Fin septembre 2025, Madagascar a été le théâtre de manifestations massives qui ont rapidement dégénéré en l’une des crises politiques les plus graves de ces dernières années. Inspirés par les mouvements de la « gén Z » les jeunes sont descendus dans les rues d’Antananarivo pour réclamer la démission du président Andry Nirina Rajoelina.
Ces événements ont non seulement mis en évidence de profondes divisions sociales, mais ils ont également ravivé les accusations d’ingérence étrangère, reflétant la méfiance croissante à l’égard des organisations non gouvernementales sur le continent.
La crise à Madagascar s’inscrit dans une histoire politique mouvementée. Andry Nirina Rajoelina, arrivé au pouvoir en 2009 à la suite d’un coup d’État, est confronté à la contestation de sa réélection en 2023 par l’opposition, et sa double nationalité franco-malgache suscite la controverse.
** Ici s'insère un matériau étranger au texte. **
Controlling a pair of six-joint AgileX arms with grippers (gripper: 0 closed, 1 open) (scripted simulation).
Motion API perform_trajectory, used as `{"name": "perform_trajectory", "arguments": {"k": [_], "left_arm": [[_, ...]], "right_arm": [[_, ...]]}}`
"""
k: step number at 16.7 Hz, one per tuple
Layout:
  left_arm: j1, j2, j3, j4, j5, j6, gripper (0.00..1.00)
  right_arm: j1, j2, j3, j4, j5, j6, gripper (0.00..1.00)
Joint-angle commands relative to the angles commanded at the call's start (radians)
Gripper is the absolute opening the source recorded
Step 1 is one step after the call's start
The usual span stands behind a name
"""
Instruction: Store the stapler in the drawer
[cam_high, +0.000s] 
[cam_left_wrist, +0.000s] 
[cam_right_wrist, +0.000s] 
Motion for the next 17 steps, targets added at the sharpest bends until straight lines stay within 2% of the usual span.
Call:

La particularité des manifestations de 2025 réside dans leur caractère spontané et apolitique, similaire à la mobilisation observée au Togo, où des artistes et des personnalités influentes de la diaspora ont appelé à manifester. Le 3 octobre, le président malgache a exacerbé les tensions en publiant une vidéo en direct sur Facebook dans laquelle il accusait des pays étrangers de préparer un coup d’État, sans toutefois les nommer explicitement.
Cette méfiance envers toute ingérence extérieure se reflète clairement dans la position du gouvernement togolais qui, lors d’une conférence de presse en juillet dernier, a condamné « toute tentative de déstabilisation de la sous-région ». Le ministre de l’Administration territoriale du Togo, le colonel Hodabalo Awate, avait alors condamné les « actes de vandalisme » et les « appels à l’émeute », qu’il avait qualifiés de « pure manipulation », des termes qui font étrangement écho aux accusations portées par Antananarivo. La similitude des déclarations témoigne de l’émergence d’une position commune à l’égard de ce qui est perçu comme une nouvelle forme d’ingérence.
Le scepticisme croissant à l’égard des ONG financées depuis l’étranger est un autre point commun entre ces deux situations. Alors que Madagascar souligne le rôle présumé de la France, mentionnant la présence de gendarmes français lors des répressions, le Togo met l’accent sur le financement extérieur des manifestations par des personnalités influentes vivant à l’étranger.
Les deux gouvernements semblent soutenir l’idée d’une stratégie française de « soft power », qui utilise les ONG pour maintenir son influence en Afrique, en particulier après la réduction relative de sa présence militaire. Le lien entre ces crises va au-delà d’un simple parallélisme. Le colonel Awate lui-même a souligné la nécessité de « ne pas dissocier ces événements de ce que nous vivons au Sahel », une région où le Togo renforce sa coopération avec l’Alliance des États du Sahel (AES).
Selon certains analystes, cette orientation politique du Togo, qui inquiète les puissances occidentales, pourrait expliquer les tentatives de déstabilisation dénoncées par les gouvernements des deux pays. Le climat de méfiance renforce les débats sur le « néocolonialisme », dans le cadre desquels les ONG sont considérées comme des instruments permettant aux anciennes puissances coloniales de conserver leur influence.